_Work item:_ Your copy of the data should match it exactly, except that the pictures are gone.
··· Dataset section
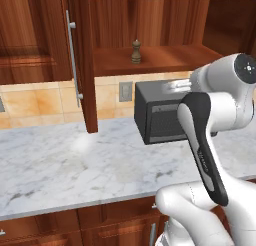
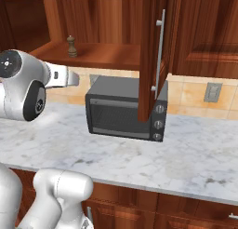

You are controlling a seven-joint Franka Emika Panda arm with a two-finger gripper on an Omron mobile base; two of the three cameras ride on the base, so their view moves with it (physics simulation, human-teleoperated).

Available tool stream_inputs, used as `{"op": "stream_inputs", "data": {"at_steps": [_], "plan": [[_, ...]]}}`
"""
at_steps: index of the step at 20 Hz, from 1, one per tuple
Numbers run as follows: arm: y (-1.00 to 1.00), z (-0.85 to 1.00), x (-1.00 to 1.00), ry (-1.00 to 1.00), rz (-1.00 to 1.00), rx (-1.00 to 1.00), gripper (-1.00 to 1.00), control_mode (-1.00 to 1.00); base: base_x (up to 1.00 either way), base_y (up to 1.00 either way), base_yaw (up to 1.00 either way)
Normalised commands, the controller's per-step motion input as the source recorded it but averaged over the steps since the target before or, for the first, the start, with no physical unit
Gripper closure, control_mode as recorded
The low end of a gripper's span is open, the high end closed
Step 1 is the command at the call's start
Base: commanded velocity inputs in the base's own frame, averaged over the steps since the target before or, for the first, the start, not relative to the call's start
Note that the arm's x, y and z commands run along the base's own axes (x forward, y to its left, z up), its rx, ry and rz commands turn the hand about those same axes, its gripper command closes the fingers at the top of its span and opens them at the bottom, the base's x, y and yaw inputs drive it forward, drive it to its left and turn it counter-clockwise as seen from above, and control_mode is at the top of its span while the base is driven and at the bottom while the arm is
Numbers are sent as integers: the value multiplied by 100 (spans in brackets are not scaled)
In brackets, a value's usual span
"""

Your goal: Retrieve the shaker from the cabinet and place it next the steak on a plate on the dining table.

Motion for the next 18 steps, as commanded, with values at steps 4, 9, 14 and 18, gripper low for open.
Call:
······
_Task output:_
You are controlling a seven-joint Franka Emika Panda arm with a two-finger gripper on an Omron mobile base; two of the three cameras ride on the base, so their view moves with it (physics simulation, human-teleoperated).

Available tool stream_inputs, used as `{"op": "stream_inputs", "data": {"at_steps": [_], "plan": [[_, ...]]}}`
"""
at_steps: index of the step at 20 Hz, from 1, one per tuple
Numbers run as follows: arm: y (-1.00 to 1.00), z (-0.85 to 1.00), x (-1.00 to 1.00), ry (-1.00 to 1.00), rz (-1.00 to 1.00), rx (-1.00 to 1.00), gripper (-1.00 to 1.00), control_mode (-1.00 to 1.00); base: base_x (up to 1.00 either way), base_y (up to 1.00 either way), base_yaw (up to 1.00 either way)
Normalised commands, the controller's per-step motion input as the source recorded it but averaged over the steps since the target before or, for the first, the start, with no physical unit
Gripper closure, control_mode as recorded
The low end of a gripper's span is open, the high end closed
Step 1 is the command at the call's start
Base: commanded velocity inputs in the base's own frame, averaged over the steps since the target before or, for the first, the start, not relative to the call's start
Note that the arm's x, y and z commands run along the base's own axes (x forward, y to its left, z up), its rx, ry and rz commands turn the hand about those same axes, its gripper command closes the fingers at the top of its span and opens them at the bottom, the base's x, y and yaw inputs drive it forward, drive it to its left and turn it counter-clockwise as seen from above, and control_mode is at the top of its span while the base is driven and at the bottom while the arm is
Numbers are sent as integers: the value multiplied by 100 (spans in brackets are not scaled)
In brackets, a value's usual span
"""

Your goal: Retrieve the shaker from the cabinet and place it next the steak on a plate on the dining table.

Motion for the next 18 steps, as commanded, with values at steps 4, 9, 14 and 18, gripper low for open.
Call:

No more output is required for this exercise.